Ever since the first entry on Passing Motifs I
mentioned the potential of extrapolating the methodology to study passing
styles at a player level. That first entry mentioned the idea set forth by
Javier Lopez and Raul Sanchez to answer the question “Who can replace Xavi?”. Nevertheless, that
particular example always left me wanting for more because the outcome was
noticeably skewed towards players from Barcelona and a few other teams like Arsenal
and even Swansea surprisingly. It made me think that the methodology was
ignoring individual player traits and rather picking up stats that are
reflective of the team the player plays for, not of the player himself.
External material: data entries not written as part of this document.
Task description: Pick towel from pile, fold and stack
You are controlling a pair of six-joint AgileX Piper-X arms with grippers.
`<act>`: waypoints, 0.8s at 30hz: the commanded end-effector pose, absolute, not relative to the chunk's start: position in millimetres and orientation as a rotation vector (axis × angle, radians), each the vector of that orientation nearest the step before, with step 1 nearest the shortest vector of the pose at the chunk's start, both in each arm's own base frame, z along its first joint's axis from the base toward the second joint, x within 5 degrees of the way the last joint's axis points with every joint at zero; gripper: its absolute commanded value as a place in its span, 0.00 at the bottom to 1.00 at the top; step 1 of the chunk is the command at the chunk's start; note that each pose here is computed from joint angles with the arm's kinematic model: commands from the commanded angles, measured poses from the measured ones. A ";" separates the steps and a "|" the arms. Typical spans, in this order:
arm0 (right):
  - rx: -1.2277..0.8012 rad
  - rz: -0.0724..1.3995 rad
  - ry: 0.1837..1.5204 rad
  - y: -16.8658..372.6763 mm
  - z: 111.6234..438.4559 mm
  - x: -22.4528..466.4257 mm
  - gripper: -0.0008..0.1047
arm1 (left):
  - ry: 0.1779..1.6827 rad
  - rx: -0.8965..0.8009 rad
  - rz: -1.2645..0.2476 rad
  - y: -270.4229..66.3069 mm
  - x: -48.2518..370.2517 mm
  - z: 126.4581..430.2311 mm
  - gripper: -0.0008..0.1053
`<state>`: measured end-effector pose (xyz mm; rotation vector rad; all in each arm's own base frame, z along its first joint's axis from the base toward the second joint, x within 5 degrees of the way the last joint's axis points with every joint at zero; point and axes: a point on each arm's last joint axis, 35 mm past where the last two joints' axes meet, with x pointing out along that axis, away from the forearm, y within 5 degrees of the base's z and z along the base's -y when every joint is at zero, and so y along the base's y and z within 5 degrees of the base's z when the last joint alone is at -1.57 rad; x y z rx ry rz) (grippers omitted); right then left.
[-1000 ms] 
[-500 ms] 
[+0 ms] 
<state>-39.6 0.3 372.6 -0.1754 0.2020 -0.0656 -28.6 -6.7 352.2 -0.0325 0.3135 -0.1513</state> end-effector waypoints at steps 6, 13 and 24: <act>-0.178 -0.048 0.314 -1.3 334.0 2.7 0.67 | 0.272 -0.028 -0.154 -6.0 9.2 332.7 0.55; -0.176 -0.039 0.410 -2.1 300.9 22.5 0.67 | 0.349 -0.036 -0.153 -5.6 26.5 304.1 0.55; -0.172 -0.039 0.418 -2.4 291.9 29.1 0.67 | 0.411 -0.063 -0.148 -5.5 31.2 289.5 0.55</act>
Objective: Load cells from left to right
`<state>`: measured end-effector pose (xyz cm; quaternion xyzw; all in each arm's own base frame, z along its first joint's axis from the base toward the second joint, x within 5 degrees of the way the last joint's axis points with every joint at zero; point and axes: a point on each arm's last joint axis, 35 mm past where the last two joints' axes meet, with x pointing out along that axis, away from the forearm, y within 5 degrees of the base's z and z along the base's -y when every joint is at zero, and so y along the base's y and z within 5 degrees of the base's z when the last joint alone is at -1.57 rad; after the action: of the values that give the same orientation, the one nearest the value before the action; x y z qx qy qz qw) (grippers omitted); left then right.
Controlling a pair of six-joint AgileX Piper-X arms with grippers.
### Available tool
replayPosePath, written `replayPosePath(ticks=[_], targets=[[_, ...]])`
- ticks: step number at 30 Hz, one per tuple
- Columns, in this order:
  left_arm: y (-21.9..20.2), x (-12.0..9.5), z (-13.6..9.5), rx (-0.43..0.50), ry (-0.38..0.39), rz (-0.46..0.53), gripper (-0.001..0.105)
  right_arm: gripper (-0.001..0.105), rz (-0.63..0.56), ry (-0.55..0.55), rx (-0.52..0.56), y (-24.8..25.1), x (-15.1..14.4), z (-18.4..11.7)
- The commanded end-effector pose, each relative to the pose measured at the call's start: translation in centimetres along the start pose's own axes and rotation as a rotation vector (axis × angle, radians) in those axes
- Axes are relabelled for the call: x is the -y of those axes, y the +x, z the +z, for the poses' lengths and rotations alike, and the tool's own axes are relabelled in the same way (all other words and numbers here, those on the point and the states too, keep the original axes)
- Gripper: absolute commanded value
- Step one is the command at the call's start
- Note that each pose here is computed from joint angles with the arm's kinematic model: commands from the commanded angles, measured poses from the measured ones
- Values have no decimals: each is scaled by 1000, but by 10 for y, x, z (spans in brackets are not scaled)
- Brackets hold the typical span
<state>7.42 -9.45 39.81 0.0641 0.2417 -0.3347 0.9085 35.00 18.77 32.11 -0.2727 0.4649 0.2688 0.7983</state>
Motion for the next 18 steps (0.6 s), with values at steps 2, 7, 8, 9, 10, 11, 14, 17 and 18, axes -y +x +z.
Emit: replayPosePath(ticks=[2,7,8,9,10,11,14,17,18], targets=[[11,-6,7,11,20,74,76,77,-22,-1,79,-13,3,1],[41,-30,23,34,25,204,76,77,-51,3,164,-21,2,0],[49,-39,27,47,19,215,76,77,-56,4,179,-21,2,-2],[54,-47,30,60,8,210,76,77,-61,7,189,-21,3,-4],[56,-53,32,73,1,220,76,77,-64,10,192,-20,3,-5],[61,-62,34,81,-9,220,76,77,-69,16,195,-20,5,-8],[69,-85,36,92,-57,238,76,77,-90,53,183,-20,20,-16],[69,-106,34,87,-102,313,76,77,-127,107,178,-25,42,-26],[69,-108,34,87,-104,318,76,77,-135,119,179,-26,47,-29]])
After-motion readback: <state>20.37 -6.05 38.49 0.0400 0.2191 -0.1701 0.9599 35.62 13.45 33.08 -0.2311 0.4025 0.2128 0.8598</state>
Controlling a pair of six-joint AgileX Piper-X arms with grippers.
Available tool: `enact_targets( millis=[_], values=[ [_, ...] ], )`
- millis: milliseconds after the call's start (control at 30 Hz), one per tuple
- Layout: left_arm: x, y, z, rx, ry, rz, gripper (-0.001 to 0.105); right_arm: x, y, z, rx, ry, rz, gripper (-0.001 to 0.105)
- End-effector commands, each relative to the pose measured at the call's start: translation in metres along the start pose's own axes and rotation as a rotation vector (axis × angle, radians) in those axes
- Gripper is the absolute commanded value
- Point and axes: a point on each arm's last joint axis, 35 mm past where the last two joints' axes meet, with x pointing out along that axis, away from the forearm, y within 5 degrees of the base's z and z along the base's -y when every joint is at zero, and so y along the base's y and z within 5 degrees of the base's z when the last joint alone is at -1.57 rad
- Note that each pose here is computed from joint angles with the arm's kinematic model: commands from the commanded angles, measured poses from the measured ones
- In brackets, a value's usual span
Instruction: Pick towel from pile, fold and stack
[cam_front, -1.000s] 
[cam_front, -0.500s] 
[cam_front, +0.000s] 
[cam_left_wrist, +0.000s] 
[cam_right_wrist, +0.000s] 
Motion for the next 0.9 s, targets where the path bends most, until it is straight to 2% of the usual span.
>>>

I’ve been thinking ever since what the best way
to extract player passing style from passing motifs is. Here are some of the
ideas I’ve had:

- One first objective is to neutralise the effect of the team passing style on a player. If a team proportionately uses ABAB a lot, then inevitably so will the players. Therefore, if you put Fernandinho in Barcelona, his motif frequencies will start to resemble those of the whole team without it having been something inherent to him all along. The idea I had was to view how a player’s relative motif frequencies
*diverged*from his team’s frequencies in each match. That is to say, if in a match Arsenal performed 40% of its frequencies as an ABAC and 43% of the motifs Coquelin was involved in were ABAC, then Coquelin had a +3% for that motif for that match. Averaging for the whole season, Coquelin could be seen as 5-dimensional vector where each entry corresponds to his average*divergence*for each of the 5 motifs. When the performance of this vectorisation is measured through the methodology outlined in my previous entry using data from the 2014-15 and 2015-16 seasons of the Premier League (only players who had at least 18 appearances to avoid outliers), this was the result:

The fairly negative z-scores reveal that this
methodology has an agreeable stability for those two seasons and is therefore
picking up on some underlying quality of the players playing style.

- Just as we did for team motifs, instead of considering the raw values of motifs a player performed, we consider each performance in a match by a player as a 5-dimensional vector in which each entry is the percentage of the player’s total motifs that that motif corresponds to. So we can represent a match played by Romelu Lukaku as 5% ABAB, 13% ABAC, 25% ABCA, etc. Averaging over a whole season, each player is represented by a 5-dimensional vector.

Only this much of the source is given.